**WORK TASK**
An exact, complete copy of the entries below is required, minus any pictures.

[Records from a data collection]
******************************

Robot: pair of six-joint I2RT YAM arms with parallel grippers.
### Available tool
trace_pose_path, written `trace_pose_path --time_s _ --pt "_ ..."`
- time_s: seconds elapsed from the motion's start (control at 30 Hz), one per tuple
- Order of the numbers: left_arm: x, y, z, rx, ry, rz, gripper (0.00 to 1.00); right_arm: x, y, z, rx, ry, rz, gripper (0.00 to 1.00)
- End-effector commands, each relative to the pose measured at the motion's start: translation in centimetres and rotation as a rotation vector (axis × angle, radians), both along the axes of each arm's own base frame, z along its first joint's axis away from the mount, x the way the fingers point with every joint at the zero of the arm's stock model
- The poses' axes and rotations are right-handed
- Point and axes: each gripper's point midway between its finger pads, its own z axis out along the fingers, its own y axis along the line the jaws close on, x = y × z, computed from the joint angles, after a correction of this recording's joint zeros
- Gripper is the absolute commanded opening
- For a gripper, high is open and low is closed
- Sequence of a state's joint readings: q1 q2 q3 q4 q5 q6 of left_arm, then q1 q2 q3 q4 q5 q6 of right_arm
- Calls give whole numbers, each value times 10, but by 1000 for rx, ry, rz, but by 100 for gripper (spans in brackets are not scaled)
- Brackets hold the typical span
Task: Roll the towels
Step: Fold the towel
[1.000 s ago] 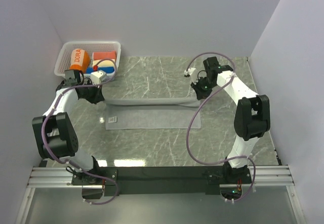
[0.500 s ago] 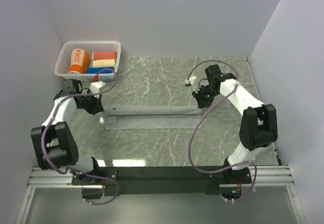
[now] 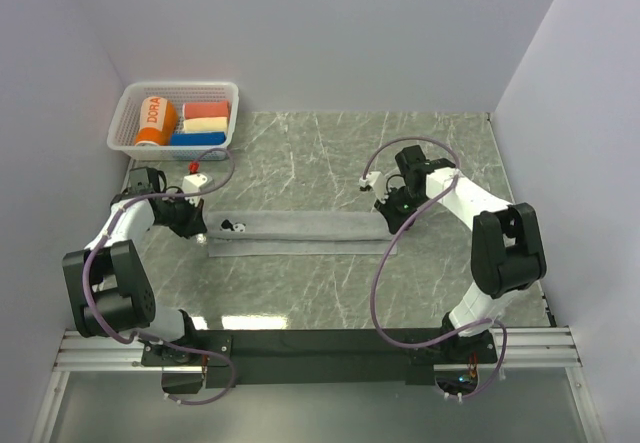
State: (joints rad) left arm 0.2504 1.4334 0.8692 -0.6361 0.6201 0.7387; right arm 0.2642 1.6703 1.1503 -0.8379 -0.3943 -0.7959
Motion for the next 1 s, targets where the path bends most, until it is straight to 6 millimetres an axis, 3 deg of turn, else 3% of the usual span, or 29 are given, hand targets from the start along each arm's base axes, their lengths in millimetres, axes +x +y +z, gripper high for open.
trace_pose_path --time_s 0.0,0.07,0.1,0.17,0.3,0.47,0.7,0.97 --pt "-1 2 -1 17 -24 -37 1 5 -2 -3 -17 -29 -2 7" --pt "-11 0 -3 12 7 -56 4 5 -2 -1 -20 -29 -3 17" --pt "-14 -1 -3 12 16 -64 17 5 -3 1 -20 -25 -7 20" --pt "-24 -1 -1 26 31 -100 32 1 -3 9 -20 -19 -9 30" --pt "-33 0 13 47 8 -120 44 -2 -1 43 15 -66 -24 46" --pt "-22 -5 28 3 -29 -71 46 -4 2 56 57 -30 -97 46" --pt "3 -6 25 -84 16 82 40 4 8 22 47 129 -285 38" --pt "24 1 19 -130 38 271 45 34 -6 7 25 146 -527 39"
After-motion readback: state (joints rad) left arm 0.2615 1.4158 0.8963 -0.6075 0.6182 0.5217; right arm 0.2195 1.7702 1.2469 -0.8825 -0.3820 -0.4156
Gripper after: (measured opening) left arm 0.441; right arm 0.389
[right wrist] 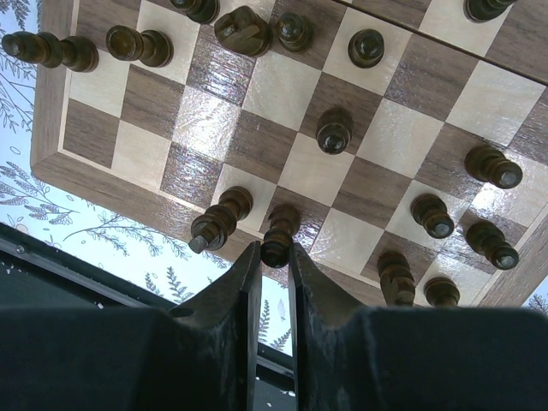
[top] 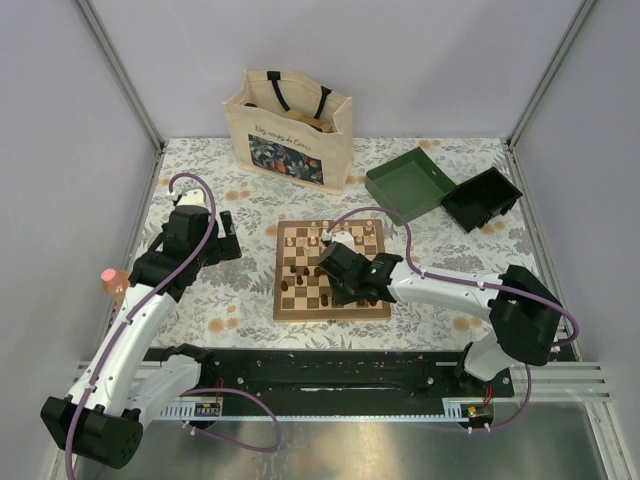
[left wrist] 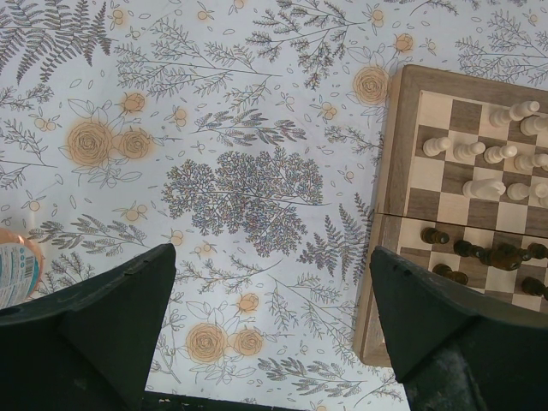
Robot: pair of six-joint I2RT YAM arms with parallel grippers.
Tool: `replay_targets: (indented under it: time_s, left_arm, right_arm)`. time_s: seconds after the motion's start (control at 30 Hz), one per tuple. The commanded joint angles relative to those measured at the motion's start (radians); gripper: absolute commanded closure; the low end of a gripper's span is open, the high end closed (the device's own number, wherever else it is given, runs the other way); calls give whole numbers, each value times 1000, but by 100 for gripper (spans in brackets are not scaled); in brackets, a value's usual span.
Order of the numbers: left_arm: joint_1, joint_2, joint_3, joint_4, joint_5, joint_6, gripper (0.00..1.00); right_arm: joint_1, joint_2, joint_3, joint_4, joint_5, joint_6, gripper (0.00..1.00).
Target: Set up the chess pieces on the board
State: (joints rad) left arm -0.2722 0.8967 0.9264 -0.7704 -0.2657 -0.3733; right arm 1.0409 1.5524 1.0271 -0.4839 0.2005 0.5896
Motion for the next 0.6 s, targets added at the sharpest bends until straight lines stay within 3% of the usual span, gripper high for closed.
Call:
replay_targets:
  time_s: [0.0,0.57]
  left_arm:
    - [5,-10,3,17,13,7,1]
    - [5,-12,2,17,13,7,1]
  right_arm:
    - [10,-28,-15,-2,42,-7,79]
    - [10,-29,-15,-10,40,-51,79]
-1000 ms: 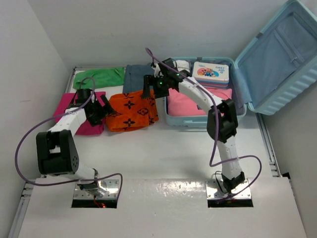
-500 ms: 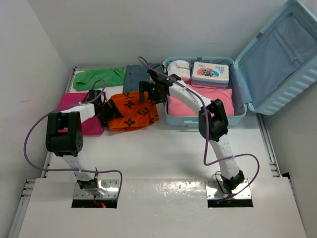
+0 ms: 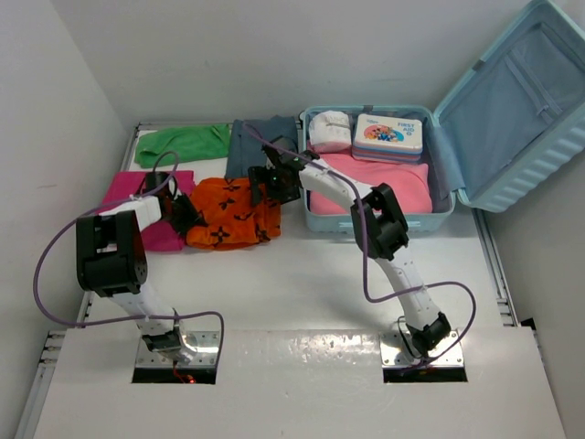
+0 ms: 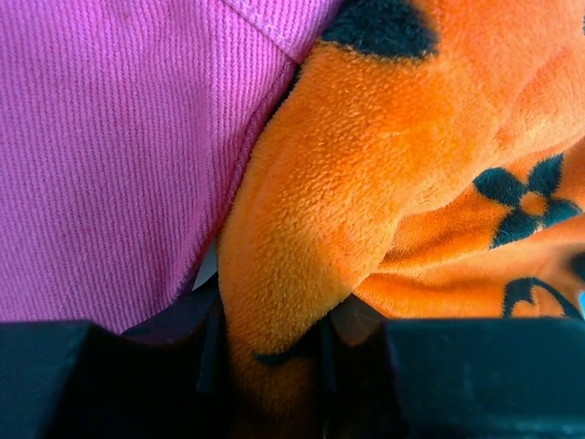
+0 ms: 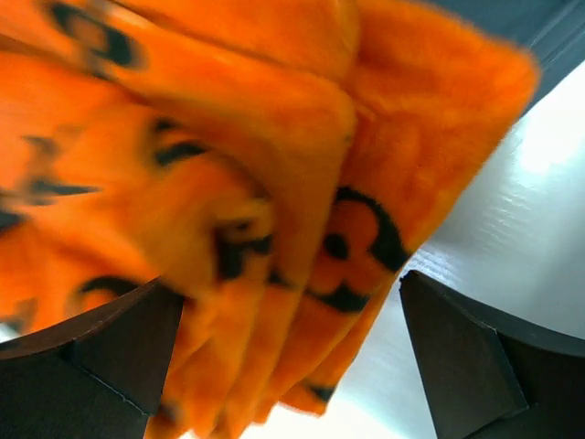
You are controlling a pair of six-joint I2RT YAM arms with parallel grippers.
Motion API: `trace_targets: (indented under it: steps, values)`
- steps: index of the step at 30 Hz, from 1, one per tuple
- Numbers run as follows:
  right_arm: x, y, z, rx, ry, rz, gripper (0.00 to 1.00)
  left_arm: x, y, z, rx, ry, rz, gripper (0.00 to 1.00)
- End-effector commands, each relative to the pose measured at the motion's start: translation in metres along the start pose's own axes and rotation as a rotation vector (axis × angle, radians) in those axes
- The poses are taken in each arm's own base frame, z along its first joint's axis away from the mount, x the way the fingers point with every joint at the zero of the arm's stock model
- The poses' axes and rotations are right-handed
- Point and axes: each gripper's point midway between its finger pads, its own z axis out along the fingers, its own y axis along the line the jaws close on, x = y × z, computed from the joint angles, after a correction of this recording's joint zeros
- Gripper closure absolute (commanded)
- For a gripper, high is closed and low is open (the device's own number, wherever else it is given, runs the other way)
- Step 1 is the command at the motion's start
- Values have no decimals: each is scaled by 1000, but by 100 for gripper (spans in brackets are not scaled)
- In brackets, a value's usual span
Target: Pack the luggage
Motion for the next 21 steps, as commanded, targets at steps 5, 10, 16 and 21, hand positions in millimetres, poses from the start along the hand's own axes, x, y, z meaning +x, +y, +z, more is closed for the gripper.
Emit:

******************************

**EXPECTED OUTPUT**
Robot: pair of six-joint I2RT YAM arms with parallel grippers.
### Available tool
trace_pose_path, written `trace_pose_path --time_s _ --pt "_ ..."`
- time_s: seconds elapsed from the motion's start (control at 30 Hz), one per tuple
- Order of the numbers: left_arm: x, y, z, rx, ry, rz, gripper (0.00 to 1.00); right_arm: x, y, z, rx, ry, rz, gripper (0.00 to 1.00)
- End-effector commands, each relative to the pose measured at the motion's start: translation in centimetres and rotation as a rotation vector (axis × angle, radians), both along the axes of each arm's own base frame, z along its first joint's axis away from the mount, x the way the fingers point with every joint at the zero of the arm's stock model
- The poses' axes and rotations are right-handed
- Point and axes: each gripper's point midway between its finger pads, its own z axis out along the fingers, its own y axis along the line the jaws close on, x = y × z, computed from the joint angles, after a correction of this recording's joint zeros
- Gripper is the absolute commanded opening
- For a gripper, high is open and low is closed
- Sequence of a state's joint readings: q1 q2 q3 q4 q5 q6 of left_arm, then q1 q2 q3 q4 q5 q6 of right_arm
- Calls give whole numbers, each value times 10, but by 1000 for rx, ry, rz, but by 100 for gripper (spans in brackets are not scaled)
- Brackets hold the typical span
Task: Roll the towels
Step: Fold the towel
[1.000 s ago] 
[0.500 s ago] 
[now] 
State: (joints rad) left arm 0.2504 1.4334 0.8692 -0.6361 0.6201 0.7387; right arm 0.2642 1.6703 1.1503 -0.8379 -0.3943 -0.7959
Motion for the next 1 s, targets where the path bends most, until it is straight to 6 millimetres an axis, 3 deg of turn, else 3% of the usual span, or 29 are given, hand targets from the start along each arm's base axes, their lengths in millimetres, axes +x +y +z, gripper high for open.
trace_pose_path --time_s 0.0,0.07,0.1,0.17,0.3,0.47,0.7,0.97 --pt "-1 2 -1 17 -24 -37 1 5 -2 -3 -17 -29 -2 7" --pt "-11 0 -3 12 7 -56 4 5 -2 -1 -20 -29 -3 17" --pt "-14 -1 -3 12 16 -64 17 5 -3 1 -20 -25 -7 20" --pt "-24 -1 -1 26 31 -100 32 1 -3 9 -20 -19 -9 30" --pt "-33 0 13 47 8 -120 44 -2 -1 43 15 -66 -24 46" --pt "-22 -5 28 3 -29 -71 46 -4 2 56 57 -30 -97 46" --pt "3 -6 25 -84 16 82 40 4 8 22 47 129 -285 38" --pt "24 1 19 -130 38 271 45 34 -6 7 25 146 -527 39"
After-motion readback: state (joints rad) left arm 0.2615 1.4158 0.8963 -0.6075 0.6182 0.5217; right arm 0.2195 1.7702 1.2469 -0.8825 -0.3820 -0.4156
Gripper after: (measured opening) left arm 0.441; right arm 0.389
[right wrist] 
[top] 
[left wrist] 
Robot: pair of six-joint I2RT YAM arms with parallel grippers.
Tool: `replay_targets: (indented under it: time_s, left_arm, right_arm)`. time_s: seconds after the motion's start (control at 30 Hz), one per tuple. The commanded joint angles relative to those measured at the motion's start (radians); gripper: absolute commanded closure; the low end of a gripper's span is open, the high end closed (the device's own number, wherever else it is given, runs the other way); calls give whole numbers, each value times 1000, but by 100 for gripper (spans in brackets are not scaled); in brackets, a value's usual span.
Order of the numbers: left_arm: joint_1, joint_2, joint_3, joint_4, joint_5, joint_6, gripper (0.00..1.00); right_arm: joint_1, joint_2, joint_3, joint_4, joint_5, joint_6, gripper (0.00..1.00).
Target: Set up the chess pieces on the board
State: (joints rad) left arm -0.2722 0.8967 0.9264 -0.7704 -0.2657 -0.3733; right arm 1.0409 1.5524 1.0271 -0.4839 0.2005 0.5896
Motion for the next 0.6 s, targets added at the sharpest bends until straight lines stay within 3% of the usual span, gripper high for closed.
Call:
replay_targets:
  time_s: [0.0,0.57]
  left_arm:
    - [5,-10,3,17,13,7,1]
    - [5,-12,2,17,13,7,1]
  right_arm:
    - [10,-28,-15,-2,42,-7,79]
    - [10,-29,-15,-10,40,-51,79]
-1000 ms: 
-500 ms: 
+0 ms: 
+0 ms: 
+0 ms: 
You are controlling a pair of six-joint I2RT YAM arms with parallel grippers.
Motion API: `trace_targets: (indented under it: steps, values)`
- steps: index of the step at 30 Hz, from 1, one per tuple
- Numbers run as follows:
  right_arm: x, y, z, rx, ry, rz, gripper (0.00 to 1.00)
  left_arm: x, y, z, rx, ry, rz, gripper (0.00 to 1.00)
- End-effector commands, each relative to the pose measured at the motion's start: translation in metres along the start pose's own axes and rotation as a rotation vector (axis × angle, radians) in those axes
- The poses are taken in each arm's own base frame, z along its first joint's axis away from the mount, x the way the fingers point with every joint at the zero of the arm's stock model
- The poses' axes and rotations are right-handed
- Point and axes: each gripper's point midway between its finger pads, its own z axis out along the fingers, its own y axis along the line the jaws close on, x = y × z, computed from the joint angles, after a correction of this recording's joint zeros
- Gripper closure absolute (commanded)
- For a gripper, high is closed and low is open (the device's own number, wherever else it is given, runs the other way)
- Step 1 is the command at the motion's start
- Values have no decimals: each is scaled by 1000, but by 100 for gripper (spans in brackets are not scaled)
- In brackets, a value's usual span
Target: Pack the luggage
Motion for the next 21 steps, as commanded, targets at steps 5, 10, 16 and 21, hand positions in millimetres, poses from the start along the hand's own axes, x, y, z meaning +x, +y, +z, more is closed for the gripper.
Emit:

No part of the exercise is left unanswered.